Jean-Louis Tallenay,
Télérama, 11/04/1965
La comédienne Sylvie
a reçu pour son interprétation :
l’Etoile de Cristal de la meilleure actrice aux
prix de l’Académie du cinéma Français,
et le Prix NSFC de la meilleure actrice par la
société nationale des critiques de cinéma US.
Après des décennies de servitudes,
Berthe voit son mari mourir. Bien
que drapée dans une robe et une
discrétion propices au deuil, elle tente
de s’affranchir de son statut d’épouse et
de mère : elle vend son magasin sous le
regard horrifié de sa progéniture prête
à crier à la spoliation, se rapproche de
Rosalie, la serveuse du coin que chacun
regarde tout en méprisant la conduite,
va au cinéma, se permet l’impensable :
user de son temps, oser la découverte
d’un autre monde que celui qui va de la
cuisine à la chambre. Dans une société
où la vieillesse est nécessairement
synonyme de sagesse ou de retrait et
où la femme ne doit pas sortir du giron
familial et domestique, Berthe prend du
bon temps...
René Allio (1924-1995) - Réalisateur
La Meule (1962), L’Une et l’autre (1967), Pierre et Paul (1969),
Les Camisards (1970), Rude journée pour la reine (1973),
Moi, Pierre Rivière, ayant égorgé ma mère, ma sœur et mon frère (1976),
Retour à Marseille (1980), L’Heure exquise (1980), Le Matelot 512 (1984),
Un Médecin des Lumières (1988), Transit (1990), Contre l’oubli (1991),
Marseille la vieille ville indigne (1993).
On réunit toute la famille pour un enterrement, et René Allio nous en fait un tableau, par
petites touches, qui est admirable par sa justesse de ton. D’ailleurs tout le film est plein de
finesses, de détails justes où les objets aident à comprendre une âme. Cela se passe près
de Marseille, mais n’attendez pas du pittoresque, simplement de la vie toute simple chez des
gens simples, avec ses petits drames et ses petites révolutions.

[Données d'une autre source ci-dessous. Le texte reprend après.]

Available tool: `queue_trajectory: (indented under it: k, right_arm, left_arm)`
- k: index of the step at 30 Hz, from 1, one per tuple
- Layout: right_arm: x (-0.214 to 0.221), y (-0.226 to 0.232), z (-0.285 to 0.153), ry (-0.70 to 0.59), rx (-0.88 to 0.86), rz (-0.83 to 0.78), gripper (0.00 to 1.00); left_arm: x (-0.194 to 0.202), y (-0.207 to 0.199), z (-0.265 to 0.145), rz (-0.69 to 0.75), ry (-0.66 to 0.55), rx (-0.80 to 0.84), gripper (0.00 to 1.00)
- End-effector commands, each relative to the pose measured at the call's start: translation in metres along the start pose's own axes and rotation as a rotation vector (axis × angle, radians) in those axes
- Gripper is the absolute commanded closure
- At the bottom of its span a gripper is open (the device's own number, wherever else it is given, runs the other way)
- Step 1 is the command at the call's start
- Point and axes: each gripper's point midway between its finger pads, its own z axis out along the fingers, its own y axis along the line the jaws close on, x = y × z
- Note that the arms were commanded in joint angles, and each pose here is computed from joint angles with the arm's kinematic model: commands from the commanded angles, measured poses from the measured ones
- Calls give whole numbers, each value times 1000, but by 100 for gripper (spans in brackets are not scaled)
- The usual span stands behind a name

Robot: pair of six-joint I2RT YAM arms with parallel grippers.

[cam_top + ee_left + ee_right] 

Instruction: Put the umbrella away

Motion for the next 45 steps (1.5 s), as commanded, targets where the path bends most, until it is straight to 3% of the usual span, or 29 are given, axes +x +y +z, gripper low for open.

Michel Duran, le Canard enchaîné, 31/03/1965
Selon une idée chère à Cocteau, en ce temps où le conformisme est devenu le privilège de
la jeunesse, c’est aux vieillards qu’appartient l’irrespect. Le film de René Allio, décorateur
qui fait ici ses débuts à l’écran, est l’illustration provocante de ce paradoxe (…). L’expérience
que René Allio a du théâtre l’a visiblement servi sans jamais le desservir. Il tient, d’un bout à
l’autre, ses interprètes en main, s’il lui arrive parfois d’être moins à l’aise dans la direction
de ses prises de vues.
Morvan Lebesque, l’Express, 22/03/1965
René Allio a réalisé un film qui apporte incontestablement un ton nouveau dans le cinéma
français.
La Vieille dame indigne
est un film réussi, sympathique, très public, mais c’est plus
encore. Un regard neuf sur un monde particulier : celui des cœurs simples. Allio a transposé
cette aventure dans un quartier populaire de Marseille, l’Estaque. La ville et surtout le
quartier donnent au film une certaine respiration. Ce n’est plus là ce Marseille des films
pittoresques dont Pagnol et ses imitateurs furent longtemps responsables. Ici tout paraît
vrai, juste, humain.
Samuel Lachize, l’Humanité, 03/04/1965
Dans les meilleurs moments du film (ils sont alors excellents), la mise en scène se limite
à épier Sylvie, engagée dans la découverte enivrante d’un monde à un âge où les autres
vieillards s’en retirent. J’ai adoré la séquence, faite de riens, mais de riens notés avec une
sensibilité à l’italienne, au cours de laquelle nous assistons à l’éveil de l’appétit de vivre, l’appel
du bonheur : seule dans sa cuisine, la vieillarde est encore prisonnière des gestes imprimés
en elle par soixante années d’habitude (…), et puis voilà que l’attirent hors de sa cuisine et
de ses gestes le soleil et les bruits du monde qui viennent la prendre comme par la main. En
somme, le film eût été une réussite si Allio s’était obligé à ne filmer que les deux personnages
principaux, l’un et l’autre débordant de talent : Sylvie et Marseille.